I am quite new in Liblinear/Libsvm and i'm with a good problem here.
I have very big data for training (2.883.584 samples highly unbalanced, each of them 21-dimensional) and also big data for testing (262.144 samples also with 21 dimensions). I'm using the linear kernel implementation of LIBSVM (or LibLinear) because the big data nature of my data. The literature warns me the issues of using RBF kernels with these data.
My problem is: no matter what i do, the classifier only predicts one class (the class with more samples, or the negative class in my experiments).
I tried so far:
1- Train balanced and imbalanced data, do not scale the data and no parameter selection.
2- Train balanced and imbalanced data, scale the data with different ranges ([-1,1] and [0,1]) but no parameter selection.
3- Train balanced and imbalanced data, scale the data with different ranges ([-1,1] and [0,1]) with parameter selection.
All of these experiments result an 81% of accuracy, but these right predictions are all from the negative class. All the positive classes are misclassified by the linear svm.
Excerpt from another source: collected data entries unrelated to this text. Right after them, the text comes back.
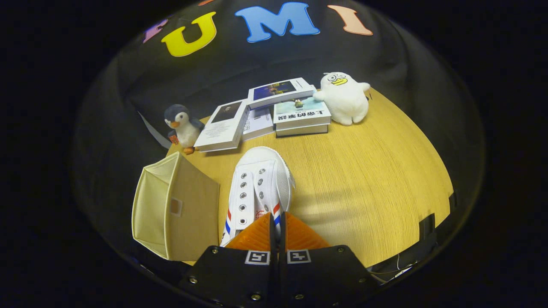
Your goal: Open the storage box then place both shoes into the box .Put the left shoe in first, then the right shoe, with the right side of both shoes facing outward in a uniform manner.
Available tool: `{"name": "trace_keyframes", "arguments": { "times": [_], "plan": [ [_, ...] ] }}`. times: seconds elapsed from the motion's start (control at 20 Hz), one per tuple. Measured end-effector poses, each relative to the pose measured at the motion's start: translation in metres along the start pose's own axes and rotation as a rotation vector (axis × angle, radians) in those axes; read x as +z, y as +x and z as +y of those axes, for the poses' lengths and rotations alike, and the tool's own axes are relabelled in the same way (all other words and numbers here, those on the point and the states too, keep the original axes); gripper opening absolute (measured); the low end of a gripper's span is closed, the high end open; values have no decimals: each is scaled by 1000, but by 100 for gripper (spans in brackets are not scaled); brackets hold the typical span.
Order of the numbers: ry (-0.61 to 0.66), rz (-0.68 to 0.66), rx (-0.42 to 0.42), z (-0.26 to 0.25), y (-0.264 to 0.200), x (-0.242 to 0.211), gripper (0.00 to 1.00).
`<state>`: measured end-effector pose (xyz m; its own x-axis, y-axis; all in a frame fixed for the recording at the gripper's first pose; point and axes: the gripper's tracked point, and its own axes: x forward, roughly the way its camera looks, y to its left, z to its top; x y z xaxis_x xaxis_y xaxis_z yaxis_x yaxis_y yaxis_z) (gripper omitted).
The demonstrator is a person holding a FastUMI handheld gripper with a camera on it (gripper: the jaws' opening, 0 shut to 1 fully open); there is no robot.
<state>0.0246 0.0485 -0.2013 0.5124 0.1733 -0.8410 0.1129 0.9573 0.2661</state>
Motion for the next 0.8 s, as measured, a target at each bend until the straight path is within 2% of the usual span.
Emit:
{"name": "trace_keyframes", "arguments": {
  "times": [0.4,0.8],
  "plan": [
    [-23,-38,82,73,-21,13,0],
    [-59,-42,153,142,-18,5,0]
  ]
}}
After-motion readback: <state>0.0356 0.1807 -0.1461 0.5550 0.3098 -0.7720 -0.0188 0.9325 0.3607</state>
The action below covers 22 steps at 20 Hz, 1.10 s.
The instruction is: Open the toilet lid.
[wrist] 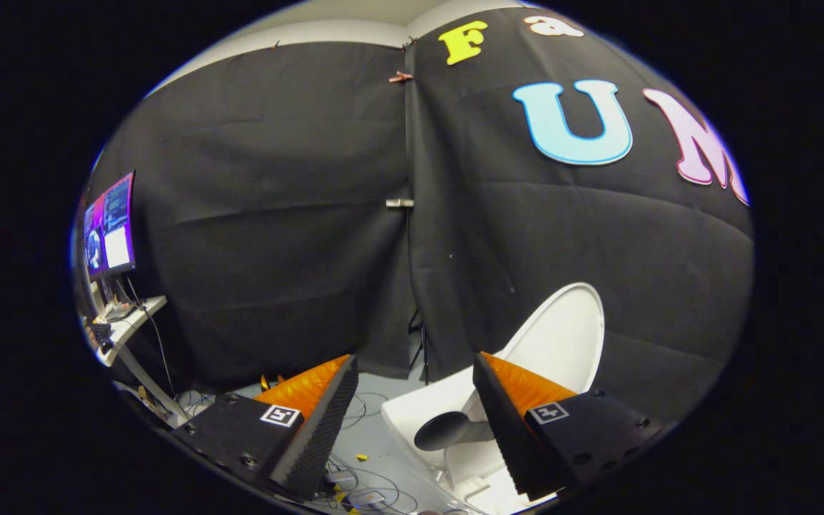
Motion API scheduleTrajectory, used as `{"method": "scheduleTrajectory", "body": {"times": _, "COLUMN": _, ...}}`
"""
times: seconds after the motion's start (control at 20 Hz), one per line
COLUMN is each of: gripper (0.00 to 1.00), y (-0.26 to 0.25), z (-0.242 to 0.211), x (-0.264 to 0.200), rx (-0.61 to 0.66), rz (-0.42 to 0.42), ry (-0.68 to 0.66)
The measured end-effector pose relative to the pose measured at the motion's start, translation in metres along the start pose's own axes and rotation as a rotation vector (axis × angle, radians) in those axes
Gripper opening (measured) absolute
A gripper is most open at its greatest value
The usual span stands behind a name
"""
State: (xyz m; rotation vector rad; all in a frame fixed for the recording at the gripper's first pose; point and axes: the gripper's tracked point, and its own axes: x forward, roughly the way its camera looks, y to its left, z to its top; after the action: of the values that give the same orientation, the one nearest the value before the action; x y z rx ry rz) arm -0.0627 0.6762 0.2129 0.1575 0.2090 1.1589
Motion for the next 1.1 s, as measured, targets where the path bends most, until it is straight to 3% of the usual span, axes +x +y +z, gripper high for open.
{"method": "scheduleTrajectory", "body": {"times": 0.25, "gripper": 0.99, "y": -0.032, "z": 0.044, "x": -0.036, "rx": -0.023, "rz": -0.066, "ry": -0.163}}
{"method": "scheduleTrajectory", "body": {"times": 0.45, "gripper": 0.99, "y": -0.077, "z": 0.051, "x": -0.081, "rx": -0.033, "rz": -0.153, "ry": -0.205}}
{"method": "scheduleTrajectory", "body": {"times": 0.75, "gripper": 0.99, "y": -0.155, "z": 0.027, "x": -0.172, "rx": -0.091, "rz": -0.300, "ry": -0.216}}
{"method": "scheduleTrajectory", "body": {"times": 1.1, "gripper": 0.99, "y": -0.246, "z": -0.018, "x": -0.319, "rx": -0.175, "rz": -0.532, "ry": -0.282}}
The .model file is very weird as you can see below:
solver_type L2R_L2LOSS_SVC_DUAL
nr_class 2
label 1 -1
nr_feature 21
bias -1
w
0
0
nan
nan
0
0
0
0
0
nan
nan
0
0
0
0
0
nan
nan
0
0
0
When I do the parameter selection via grid search the best C always gives me a 5-fold cross validation best accuracy of 50%. That's how I do the grid search in Matlab:
for log2c = 1:100,
cmd = ['-v 5 -c ', num2str(2^log2c)];
cv = train(label, inst, cmd);
if (cv >= bestcv),
bestcv = cv; bestc = 2^log2c;
end
fprintf('%g %g (best c=%g, rate=%g)\n', log2c, cv, bestc, bestcv);
end
EDIT: Here is one positive and negative sample of my training data:
1 1:4.896000e+01 2:3.374349e+01 3:2.519652e-01 4:1.289031e+00 5:48 6:4.021792e-01 7:136 8:4.069388e+01 9:2.669129e+01 10:-3.017949e-02 11:3.096163e+00 12:36 13:3.322866e-01 14:136 15:4.003704e+01 16:2.168262e+01 17:1.101631e+00 18:3.496498e+00 19:36 20:2.285381e-01 21:136
-1 1:5.040000e+01 2:3.251025e+01 3:2.260981e-01 4:2.523418e+00 5:48 6:4.021792e-01 7:136 8:4.122449e+01 9:2.680350e+01 10:5.681589e-01 11:3.273471e+00 12:36 13:3.322866e-01 14:136 15:4.027160e+01 16:2.245051e+01 17:6.281671e-01 18:2.977574e+00 19:36 20:2.285381e-01 21:136
And here is one positive and negative sample of my testing data:
1 1:71 2:2.562365e+01 3:3.154359e-01 4:1.728250e+00 5:76 6:0 7:121 8:7.067857e+01 9:3.185273e+01 10:-8.272995e-01 11:2.193058e+00 12:74 13:0 14:121 15:6.675556e+01 16:3.624485e+01 17:-1.863971e-01 18:1.382679e+00 19:76 20:3.533593e-01 21:128
-1 1:5.606667e+01 2:2.480630e+01 3:1.291811e-01 4:1.477127e+00 5:65 6:0 7:76 8:5.610714e+01 9:3.602092e+01 10:-9.018124e-01 11:2.236301e+00 12:67 13:4.912373e-01 14:128 15:5.886667e+01 16:3.891050e+01 17:-5.167622e-01 18:1.527146e+00 19:69 20:3.533593e-01 21:128
Is there something wrong with my data? should I increase the C range in grid-search? or should I use another classifier?
For unbalanced case, the costs of false-positive and false-negative errors are not the same, so the penalty for positive and negative class should be different. You may need to choose the weight C+ and C- for each class. If you have more negative patterns than positive patterns then you probably want to make C+ larger than C−
model = svmtrain(trainLabels, trainFeatures, '-h 0 -b 1 -s 0 -t 0 -c 10 -w1 C+ -w-1 C-');
Usually
C+ * N+ = C- * N-
where N+ and N- are the sample numbers of positive and negative class respectively.Also make sure you choose the correct options. For your case that training sample number is much larger than feature numbers, linear kernel is the best option as you said in your post.